Tips for making it do:


This entry was posted in baking, cooking, Economy, Inflation, Uncategorized. Bookmark the permalink.

12 Responses to Use it up, wear it out . . .

  1. MaryfromMarin says:

    Where did this post go?

    Liked by 1 person

  2. Reflection says:

    While searching for a better way to open ring-top cans, I came upon this solution and it works very well.

    Take a sturdy wooden spoon.
    Pull the ring tab upright.

    Insert the spoon handle through the ring, until the spoon end rests on the opposite side of the lid near the rim.

    While holding the spoon handle steady, pull-up on the bowl end of the spoon. The can will open smoothly and easily.
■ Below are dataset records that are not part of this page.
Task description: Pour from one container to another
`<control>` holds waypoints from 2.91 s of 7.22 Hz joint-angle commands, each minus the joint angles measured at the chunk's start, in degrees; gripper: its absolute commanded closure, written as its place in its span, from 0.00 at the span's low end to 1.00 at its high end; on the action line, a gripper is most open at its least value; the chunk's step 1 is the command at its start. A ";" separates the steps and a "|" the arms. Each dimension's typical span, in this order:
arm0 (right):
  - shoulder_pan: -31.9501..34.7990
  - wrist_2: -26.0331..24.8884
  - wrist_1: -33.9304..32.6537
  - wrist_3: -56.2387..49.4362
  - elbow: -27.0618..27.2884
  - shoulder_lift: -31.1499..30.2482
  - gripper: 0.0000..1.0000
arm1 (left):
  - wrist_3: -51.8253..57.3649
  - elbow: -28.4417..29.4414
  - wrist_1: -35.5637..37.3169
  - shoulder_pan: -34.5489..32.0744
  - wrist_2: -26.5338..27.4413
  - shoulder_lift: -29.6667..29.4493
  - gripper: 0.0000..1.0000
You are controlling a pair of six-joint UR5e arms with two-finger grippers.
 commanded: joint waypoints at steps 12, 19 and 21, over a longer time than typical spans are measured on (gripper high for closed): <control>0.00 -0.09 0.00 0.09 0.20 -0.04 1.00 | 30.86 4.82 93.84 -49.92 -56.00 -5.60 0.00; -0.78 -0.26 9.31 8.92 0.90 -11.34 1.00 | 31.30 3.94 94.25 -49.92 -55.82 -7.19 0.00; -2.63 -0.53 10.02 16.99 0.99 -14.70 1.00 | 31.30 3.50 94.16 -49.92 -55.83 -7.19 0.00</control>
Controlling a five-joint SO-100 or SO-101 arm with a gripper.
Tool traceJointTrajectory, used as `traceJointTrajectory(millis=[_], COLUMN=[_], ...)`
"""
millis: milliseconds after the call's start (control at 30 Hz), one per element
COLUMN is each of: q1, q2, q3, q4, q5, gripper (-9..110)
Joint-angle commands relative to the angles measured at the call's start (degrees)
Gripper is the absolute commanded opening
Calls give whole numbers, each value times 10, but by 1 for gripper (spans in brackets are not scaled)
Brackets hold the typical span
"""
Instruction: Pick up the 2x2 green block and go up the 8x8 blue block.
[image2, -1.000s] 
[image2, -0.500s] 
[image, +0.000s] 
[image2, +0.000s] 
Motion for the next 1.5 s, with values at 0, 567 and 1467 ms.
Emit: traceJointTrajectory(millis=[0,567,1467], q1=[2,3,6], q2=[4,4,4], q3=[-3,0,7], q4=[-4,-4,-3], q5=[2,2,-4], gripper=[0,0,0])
    No cost, no mess, no pain!

    Liked by 1 person

  3. Re-Farmer says:

    There’s a kind of surreal sense I get about how “popular” such notions are getting now. This is how I grew up. All our neighbours did the same things, since they were pretty much all subsistence farmers, too. This is how I’ve lived pretty much my entire life (though my husband had difficulties getting used to it! We were raised under very different circumstances. LOL). With all our moves and homeschooling on a single income, who could afford anything else? I’m glad to see more people recognizing the value of such a lifestyle and trying to learn how to do it, but I still catch myself thinking “you mean you weren’t already doing that?” 😀

    Gosh, I suddenly feel old… 😉

    Liked by 3 people

    • jeans2nd says:

      I agree – “you mean you weren’t already doing that?”
      No worries, though. We all may be feeling old, but most of us taught our kids during our early lean years. Most will be fine, Our Lord willing. Not including the city folks, of course. We should pray for them.

      Liked by 3 people

      • Re-Farmer says:

        A remarkable number of city folks are trying to get creative about “homesteading” with what little they have access to. It’s been pretty remarkable, watching what has been a fairly slow shift suddenly go into overdrive! People are scared.

        Liked by 3 people

    • stella says:

      That’s the way my family lived when I was little. Of course, I am old. My first home as a child was a garage that was converted by my dad and uncle. My second home was a house built by those two and a couple of my other uncles. Both houses were tiny.

      Liked by 1 person

  4. czarina33 says:

    My parents grew up during the Great Depression in dust bowl Oklahoma. They were naturally frugal and never wasteful. All the things you mentioned and more. Even when we finally became upper middle class income they still did it. Czar just fit into saving, reusing, eating leftovers, growing, caning and freezing. I haste it when some food goes bad before I can finish it! I am still wearing my favorite raincoat from 1998! And used dogs and cats are fine (Czar’s favorite phrase, “who would throw away a perfectly good dog/cat?!?!”)

    Liked by 2 people

  5. deaconmike51907 says:

    We have become a wasteful throwaway society. One example is the almost complete disappearance of shoemaker shops. When was the last time anyone brought shoes to be re-soled or put a new heel? Just one example, but indicative of how we treat our possessions. Disposable. Whether they were meant to be or not.

    Liked by 1 person

    • czarina33 says:

      We got new clothes every September, including a new outfit for church. Wore it all year. Mama patched knees on my brothers’ jeans over and over, using patches cut out of old jeans. We changed out of school clothes the minute we got home, into “play clothes” to keep the school clothes nice. Of course, Mama said she wore a hand me down slip to school her entire third grade year…1930-31… and her mother sewed clothes out of the fabric from flour sacks.